Exactly the lines from the start of the data below through the line containing "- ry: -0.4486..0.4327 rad" must be returned, and no others.

Provided data:
┌──
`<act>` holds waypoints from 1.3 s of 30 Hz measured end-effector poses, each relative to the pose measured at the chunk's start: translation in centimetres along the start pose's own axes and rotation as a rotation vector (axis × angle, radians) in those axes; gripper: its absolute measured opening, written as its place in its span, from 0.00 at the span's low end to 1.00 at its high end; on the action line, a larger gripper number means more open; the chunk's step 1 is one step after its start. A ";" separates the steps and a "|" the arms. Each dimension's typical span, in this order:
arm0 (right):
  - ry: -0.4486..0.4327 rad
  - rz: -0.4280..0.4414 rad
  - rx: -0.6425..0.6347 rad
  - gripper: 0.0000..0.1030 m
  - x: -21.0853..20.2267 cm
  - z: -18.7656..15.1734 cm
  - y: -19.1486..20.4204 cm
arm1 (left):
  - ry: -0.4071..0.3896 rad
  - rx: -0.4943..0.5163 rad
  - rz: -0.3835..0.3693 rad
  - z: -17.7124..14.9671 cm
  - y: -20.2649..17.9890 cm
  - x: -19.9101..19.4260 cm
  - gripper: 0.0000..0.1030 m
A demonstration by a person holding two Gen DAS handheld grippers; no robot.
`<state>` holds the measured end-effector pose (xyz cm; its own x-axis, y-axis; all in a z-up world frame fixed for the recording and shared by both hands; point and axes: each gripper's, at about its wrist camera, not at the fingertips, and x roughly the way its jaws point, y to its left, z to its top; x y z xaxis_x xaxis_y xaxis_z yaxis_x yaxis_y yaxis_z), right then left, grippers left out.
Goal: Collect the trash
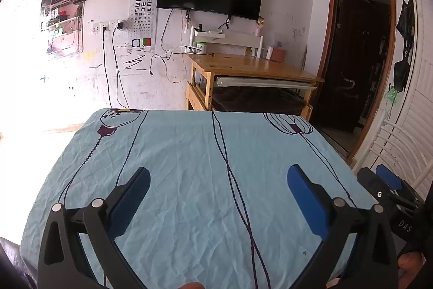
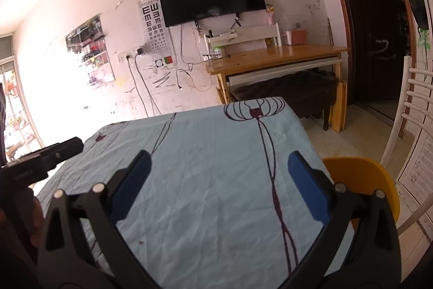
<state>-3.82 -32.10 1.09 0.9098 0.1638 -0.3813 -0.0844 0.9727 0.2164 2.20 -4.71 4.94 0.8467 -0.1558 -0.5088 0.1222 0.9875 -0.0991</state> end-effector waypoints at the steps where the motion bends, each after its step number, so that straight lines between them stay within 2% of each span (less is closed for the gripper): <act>1: 0.000 -0.001 0.000 0.94 0.0 0.0 0.0 | 0.001 -0.001 -0.001 -0.1 0.0 0.0 0.93; 30: 0.006 -0.001 -0.006 0.94 0.3 -0.2 0.3 | 0.013 0.018 0.006 -0.5 -0.5 0.5 0.93; 36: 0.007 0.001 -0.003 0.94 0.4 -0.3 0.3 | 0.007 0.030 0.009 -0.8 -0.9 0.5 0.93; 39: 0.005 0.001 -0.004 0.94 0.3 -0.2 0.3 | -0.020 0.053 0.015 -1.1 -1.3 0.2 0.93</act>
<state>-3.66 -31.75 0.81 0.9076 0.1660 -0.3857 -0.0872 0.9730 0.2137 1.65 -6.00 4.02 0.8589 -0.1412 -0.4923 0.1362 0.9896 -0.0463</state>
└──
Answer space:
`<act>` holds waypoints from 1.3 s of 30 Hz measured end-effector poses, each relative to the pose measured at the chunk's start: translation in centimetres along the start pose's own axes and rotation as a rotation vector (axis × angle, radians) in those axes; gripper: its absolute measured opening, written as its place in its span, from 0.00 at the span's low end to 1.00 at its high end; on the action line, a larger gripper number means more open; the chunk's step 1 is one step after its start. A ";" separates the steps and a "|" the arms. Each dimension's typical span, in this order:
arm0 (right):
  - ry: -0.4486..0.4327 rad

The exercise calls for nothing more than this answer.